**The problem:**
Please copy, exactly as they appear below, the lines from the one containing "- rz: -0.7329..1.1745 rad" through the one containing "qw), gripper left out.".
(Exercise inputs Opens)
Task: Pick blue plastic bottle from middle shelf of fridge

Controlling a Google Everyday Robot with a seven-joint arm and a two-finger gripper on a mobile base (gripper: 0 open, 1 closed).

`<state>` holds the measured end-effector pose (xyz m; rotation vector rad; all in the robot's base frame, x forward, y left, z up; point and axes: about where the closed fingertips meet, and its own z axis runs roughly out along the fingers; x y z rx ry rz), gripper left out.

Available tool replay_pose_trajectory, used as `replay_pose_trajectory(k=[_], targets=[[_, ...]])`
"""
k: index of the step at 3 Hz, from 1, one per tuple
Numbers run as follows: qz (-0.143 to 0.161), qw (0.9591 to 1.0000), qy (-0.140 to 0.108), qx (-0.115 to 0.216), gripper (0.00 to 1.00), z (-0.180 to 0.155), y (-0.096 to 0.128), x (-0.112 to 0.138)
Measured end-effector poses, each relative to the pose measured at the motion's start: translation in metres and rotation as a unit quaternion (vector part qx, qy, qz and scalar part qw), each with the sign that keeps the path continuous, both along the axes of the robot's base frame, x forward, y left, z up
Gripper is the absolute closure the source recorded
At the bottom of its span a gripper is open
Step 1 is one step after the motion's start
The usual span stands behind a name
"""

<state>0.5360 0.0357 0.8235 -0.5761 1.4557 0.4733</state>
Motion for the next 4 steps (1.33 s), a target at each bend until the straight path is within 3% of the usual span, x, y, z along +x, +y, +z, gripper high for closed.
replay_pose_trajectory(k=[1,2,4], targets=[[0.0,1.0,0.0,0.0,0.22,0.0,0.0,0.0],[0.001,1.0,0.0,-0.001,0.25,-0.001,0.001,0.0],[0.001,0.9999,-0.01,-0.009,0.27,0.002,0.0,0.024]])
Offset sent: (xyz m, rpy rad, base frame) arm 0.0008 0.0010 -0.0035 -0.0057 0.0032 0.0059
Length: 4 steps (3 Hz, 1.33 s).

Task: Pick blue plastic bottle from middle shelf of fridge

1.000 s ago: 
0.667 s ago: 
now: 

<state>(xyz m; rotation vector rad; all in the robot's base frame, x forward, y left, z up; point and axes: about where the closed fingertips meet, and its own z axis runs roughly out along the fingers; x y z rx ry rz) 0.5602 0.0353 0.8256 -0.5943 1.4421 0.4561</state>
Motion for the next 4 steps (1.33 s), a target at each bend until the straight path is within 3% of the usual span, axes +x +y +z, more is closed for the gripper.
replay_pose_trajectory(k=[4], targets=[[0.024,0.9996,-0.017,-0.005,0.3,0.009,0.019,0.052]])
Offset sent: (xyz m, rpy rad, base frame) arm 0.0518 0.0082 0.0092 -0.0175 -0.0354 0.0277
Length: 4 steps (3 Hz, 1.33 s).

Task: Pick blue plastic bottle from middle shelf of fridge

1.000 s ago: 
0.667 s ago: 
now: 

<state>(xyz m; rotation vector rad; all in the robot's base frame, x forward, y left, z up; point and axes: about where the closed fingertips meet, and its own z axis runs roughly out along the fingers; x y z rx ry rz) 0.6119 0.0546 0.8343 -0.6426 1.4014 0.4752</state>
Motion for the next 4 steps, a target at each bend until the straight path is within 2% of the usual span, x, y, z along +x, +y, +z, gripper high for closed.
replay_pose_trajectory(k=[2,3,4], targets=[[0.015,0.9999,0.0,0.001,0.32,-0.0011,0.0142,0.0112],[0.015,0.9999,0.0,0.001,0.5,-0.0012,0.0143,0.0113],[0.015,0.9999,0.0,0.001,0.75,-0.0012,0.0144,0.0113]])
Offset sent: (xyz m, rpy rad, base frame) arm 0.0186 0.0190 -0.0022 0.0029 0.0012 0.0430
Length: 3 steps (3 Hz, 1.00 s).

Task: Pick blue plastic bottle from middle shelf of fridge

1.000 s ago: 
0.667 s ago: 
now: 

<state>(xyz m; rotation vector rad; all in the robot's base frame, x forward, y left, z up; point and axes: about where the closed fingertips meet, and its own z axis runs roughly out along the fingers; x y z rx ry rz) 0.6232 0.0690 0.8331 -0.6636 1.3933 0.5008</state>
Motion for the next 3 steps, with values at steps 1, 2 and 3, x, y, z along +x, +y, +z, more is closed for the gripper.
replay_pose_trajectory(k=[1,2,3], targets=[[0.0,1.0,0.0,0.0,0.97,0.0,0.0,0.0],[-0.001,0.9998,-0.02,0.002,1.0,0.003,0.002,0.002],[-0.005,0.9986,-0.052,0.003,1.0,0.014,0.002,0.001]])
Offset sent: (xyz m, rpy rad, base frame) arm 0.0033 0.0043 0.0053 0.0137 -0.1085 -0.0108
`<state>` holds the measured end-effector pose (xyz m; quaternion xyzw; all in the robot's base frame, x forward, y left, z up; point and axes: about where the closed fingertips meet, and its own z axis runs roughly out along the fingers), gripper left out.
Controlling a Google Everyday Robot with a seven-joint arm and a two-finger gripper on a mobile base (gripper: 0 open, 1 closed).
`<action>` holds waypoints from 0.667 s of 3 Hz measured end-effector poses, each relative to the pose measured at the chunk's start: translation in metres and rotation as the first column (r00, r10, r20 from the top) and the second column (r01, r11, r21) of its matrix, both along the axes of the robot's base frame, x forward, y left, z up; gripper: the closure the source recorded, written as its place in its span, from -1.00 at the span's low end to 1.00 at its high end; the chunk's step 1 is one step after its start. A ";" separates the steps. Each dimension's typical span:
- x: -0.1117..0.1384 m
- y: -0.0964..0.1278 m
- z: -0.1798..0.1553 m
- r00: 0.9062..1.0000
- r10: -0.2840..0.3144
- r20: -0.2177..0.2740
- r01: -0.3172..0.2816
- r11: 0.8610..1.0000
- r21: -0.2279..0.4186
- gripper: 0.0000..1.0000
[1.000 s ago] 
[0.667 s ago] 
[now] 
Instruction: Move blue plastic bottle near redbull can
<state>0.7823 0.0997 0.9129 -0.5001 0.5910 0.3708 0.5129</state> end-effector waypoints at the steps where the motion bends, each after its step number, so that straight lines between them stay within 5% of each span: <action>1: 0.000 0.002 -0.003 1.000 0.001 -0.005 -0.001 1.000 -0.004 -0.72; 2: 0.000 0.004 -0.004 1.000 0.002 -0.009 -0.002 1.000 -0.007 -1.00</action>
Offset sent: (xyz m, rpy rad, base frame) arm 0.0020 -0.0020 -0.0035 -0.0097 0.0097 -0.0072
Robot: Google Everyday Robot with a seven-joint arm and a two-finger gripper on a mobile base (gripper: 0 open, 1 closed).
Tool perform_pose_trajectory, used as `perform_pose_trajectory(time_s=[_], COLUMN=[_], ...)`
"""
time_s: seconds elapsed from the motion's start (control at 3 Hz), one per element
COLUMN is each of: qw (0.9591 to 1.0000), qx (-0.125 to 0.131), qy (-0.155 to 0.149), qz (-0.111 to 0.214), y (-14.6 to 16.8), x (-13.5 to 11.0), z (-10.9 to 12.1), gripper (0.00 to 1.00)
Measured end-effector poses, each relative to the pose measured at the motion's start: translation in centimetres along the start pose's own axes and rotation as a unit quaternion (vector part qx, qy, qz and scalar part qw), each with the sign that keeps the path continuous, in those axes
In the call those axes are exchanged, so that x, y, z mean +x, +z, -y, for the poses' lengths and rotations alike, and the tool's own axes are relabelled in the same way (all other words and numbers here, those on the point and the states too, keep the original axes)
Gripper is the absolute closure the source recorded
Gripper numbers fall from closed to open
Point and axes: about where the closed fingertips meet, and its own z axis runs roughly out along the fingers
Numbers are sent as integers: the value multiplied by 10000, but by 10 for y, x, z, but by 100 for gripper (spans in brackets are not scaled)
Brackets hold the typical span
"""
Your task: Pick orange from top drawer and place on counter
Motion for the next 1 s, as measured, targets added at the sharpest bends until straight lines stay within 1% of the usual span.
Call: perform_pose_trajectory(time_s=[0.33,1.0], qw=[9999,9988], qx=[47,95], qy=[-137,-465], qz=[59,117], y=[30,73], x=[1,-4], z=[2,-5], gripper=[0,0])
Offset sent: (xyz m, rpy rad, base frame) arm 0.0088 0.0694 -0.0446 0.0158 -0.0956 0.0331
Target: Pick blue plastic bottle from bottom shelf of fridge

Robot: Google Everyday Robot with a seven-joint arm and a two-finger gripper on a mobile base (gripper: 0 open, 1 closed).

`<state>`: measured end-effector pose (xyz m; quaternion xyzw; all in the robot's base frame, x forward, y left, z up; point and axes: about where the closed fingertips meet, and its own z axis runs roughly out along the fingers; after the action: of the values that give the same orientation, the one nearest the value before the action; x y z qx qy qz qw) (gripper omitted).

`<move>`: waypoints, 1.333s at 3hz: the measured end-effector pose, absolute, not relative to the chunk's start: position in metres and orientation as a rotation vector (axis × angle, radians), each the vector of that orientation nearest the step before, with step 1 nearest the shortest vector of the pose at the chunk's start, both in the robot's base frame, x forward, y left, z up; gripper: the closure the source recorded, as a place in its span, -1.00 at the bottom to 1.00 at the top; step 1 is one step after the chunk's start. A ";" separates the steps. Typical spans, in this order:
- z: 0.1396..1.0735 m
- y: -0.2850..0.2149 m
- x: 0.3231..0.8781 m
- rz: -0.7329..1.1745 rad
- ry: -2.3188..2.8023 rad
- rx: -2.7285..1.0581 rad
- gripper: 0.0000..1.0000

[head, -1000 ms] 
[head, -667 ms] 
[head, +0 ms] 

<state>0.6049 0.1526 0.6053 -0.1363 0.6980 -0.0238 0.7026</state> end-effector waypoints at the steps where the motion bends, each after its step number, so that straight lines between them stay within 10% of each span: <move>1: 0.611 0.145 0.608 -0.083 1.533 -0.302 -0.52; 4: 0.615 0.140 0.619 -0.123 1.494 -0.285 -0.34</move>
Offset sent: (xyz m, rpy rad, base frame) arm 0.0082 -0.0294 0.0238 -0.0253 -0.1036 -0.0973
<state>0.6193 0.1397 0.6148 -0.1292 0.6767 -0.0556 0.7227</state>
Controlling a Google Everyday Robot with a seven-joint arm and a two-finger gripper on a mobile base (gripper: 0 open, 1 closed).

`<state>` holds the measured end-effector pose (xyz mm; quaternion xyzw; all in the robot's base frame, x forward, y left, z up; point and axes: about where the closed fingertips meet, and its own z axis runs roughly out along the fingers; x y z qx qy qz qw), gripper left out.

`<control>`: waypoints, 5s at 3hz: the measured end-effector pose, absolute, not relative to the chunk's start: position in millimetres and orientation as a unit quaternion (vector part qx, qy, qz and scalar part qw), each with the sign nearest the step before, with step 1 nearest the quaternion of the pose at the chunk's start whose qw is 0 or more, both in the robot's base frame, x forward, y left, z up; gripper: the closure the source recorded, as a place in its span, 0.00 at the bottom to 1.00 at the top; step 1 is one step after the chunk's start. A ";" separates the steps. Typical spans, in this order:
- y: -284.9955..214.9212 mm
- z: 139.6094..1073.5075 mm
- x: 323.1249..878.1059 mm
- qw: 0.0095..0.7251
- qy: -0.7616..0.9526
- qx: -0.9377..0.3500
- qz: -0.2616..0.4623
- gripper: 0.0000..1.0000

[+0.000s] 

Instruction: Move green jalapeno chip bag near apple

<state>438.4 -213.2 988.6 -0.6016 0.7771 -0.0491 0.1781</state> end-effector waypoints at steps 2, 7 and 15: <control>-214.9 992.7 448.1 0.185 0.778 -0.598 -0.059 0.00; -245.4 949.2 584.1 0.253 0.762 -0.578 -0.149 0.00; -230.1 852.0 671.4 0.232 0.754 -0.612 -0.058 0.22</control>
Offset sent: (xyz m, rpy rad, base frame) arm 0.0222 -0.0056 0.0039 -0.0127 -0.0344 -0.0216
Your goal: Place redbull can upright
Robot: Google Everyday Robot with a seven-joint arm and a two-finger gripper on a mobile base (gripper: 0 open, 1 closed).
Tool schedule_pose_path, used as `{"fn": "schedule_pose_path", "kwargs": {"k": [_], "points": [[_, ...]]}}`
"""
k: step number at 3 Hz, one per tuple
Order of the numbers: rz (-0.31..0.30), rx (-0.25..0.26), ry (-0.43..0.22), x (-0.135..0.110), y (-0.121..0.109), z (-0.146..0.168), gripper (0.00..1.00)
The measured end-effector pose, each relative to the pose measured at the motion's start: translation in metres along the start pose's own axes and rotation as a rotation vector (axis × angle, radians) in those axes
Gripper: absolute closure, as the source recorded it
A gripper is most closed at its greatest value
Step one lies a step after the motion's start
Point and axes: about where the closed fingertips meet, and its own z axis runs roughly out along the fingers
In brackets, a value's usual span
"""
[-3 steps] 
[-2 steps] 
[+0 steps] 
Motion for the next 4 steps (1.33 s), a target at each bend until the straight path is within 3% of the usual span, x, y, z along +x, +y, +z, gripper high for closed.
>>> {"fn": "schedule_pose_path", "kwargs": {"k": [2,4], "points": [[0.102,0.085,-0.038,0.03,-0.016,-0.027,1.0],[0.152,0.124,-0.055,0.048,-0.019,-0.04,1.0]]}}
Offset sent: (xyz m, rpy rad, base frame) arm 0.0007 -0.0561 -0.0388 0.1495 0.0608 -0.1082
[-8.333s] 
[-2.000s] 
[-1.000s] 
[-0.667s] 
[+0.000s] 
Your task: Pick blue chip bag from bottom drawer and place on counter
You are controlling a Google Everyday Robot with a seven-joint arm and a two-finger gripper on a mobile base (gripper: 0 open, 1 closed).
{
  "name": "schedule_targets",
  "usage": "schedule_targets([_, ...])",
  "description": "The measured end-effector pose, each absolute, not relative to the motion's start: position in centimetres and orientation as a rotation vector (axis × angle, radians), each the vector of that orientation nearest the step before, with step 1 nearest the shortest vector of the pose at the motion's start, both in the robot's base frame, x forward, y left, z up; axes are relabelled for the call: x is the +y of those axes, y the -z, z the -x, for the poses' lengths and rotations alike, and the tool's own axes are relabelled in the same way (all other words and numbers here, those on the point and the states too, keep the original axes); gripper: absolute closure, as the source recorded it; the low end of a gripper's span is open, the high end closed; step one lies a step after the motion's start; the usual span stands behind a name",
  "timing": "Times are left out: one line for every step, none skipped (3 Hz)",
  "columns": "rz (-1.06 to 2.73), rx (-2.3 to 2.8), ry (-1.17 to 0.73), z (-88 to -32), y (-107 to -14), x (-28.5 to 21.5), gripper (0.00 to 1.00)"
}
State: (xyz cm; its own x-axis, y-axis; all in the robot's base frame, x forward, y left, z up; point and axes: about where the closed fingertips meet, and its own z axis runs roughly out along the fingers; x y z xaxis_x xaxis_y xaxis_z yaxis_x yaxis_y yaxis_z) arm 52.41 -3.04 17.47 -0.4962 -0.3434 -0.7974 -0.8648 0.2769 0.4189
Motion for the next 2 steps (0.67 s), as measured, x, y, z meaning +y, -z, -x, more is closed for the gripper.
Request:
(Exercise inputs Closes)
**Output for this task:**
- rz: -0.7329..1.1745 rad
- ry: -2.3188..2.8023 rad
- rx: -2.7285..1.0581 rad
- gripper: 0.0000..1.0000

[head, -1000 ms] 
[head, -667 ms] 
[head, +0 ms] 

<state>0.6049 0.1526 0.6053 -0.1363 0.6980 -0.0238 0.7026</state> end-effector waypoints at the steps where the motion bends, each after its step number, so that straight lines between them stay within 10% of each span: <move>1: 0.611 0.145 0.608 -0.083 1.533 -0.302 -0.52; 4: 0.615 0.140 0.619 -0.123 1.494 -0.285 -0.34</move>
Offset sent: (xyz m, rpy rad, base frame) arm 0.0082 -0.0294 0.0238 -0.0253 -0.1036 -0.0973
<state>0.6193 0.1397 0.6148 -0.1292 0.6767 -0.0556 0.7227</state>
Controlling a Google Everyday Robot with a seven-joint arm and a two-finger gripper on a mobile base (gripper: 0 open, 1 closed).

`<state>` holds the measured end-effector pose (xyz mm; quaternion xyzw; all in the robot's base frame, x forward, y left, z up; point and axes: about where the closed fingertips meet, and its own z axis runs roughly out along the fingers; x y z qx qy qz qw), gripper left out.

The answer requires nothing further.